→ **DIRECTIONS FOR THIS TASK**
If a line of the records holds the word "outline", copy it out.

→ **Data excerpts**
*** Block opens ***

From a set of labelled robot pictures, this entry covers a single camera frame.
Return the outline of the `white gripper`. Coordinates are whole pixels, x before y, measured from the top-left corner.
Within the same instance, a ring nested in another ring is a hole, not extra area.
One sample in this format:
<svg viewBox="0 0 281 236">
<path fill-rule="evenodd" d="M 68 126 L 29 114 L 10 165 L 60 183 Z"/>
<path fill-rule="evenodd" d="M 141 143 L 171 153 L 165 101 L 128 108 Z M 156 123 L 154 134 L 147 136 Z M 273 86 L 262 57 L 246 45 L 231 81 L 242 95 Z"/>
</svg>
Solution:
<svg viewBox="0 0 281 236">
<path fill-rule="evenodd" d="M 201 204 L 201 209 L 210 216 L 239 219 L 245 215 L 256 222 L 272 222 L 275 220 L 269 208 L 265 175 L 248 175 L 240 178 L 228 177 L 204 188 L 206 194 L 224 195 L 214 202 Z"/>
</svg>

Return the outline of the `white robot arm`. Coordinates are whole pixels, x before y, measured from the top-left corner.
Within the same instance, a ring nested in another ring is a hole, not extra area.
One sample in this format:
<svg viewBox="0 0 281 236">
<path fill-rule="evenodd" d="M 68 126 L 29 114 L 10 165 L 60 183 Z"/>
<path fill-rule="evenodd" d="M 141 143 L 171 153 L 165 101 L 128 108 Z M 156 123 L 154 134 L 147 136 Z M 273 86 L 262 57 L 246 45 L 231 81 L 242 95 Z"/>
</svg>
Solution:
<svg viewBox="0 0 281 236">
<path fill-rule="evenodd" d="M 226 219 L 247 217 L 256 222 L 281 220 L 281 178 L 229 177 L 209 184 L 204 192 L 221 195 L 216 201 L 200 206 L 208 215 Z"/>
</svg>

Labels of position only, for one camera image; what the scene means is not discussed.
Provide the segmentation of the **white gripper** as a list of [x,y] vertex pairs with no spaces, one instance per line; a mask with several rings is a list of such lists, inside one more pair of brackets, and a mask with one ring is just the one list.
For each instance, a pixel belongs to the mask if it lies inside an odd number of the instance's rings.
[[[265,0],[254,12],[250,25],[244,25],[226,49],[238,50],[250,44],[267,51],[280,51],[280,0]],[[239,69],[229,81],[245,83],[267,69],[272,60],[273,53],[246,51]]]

*** Block closes ***

→ **EXERCISE SOLUTION**
Return the outline of the `white gripper`. Coordinates are whole pixels, x before y, measured from the top-left corner.
Return the outline of the `white robot arm`. Coordinates are whole pixels, x before y, measured from the top-left corner.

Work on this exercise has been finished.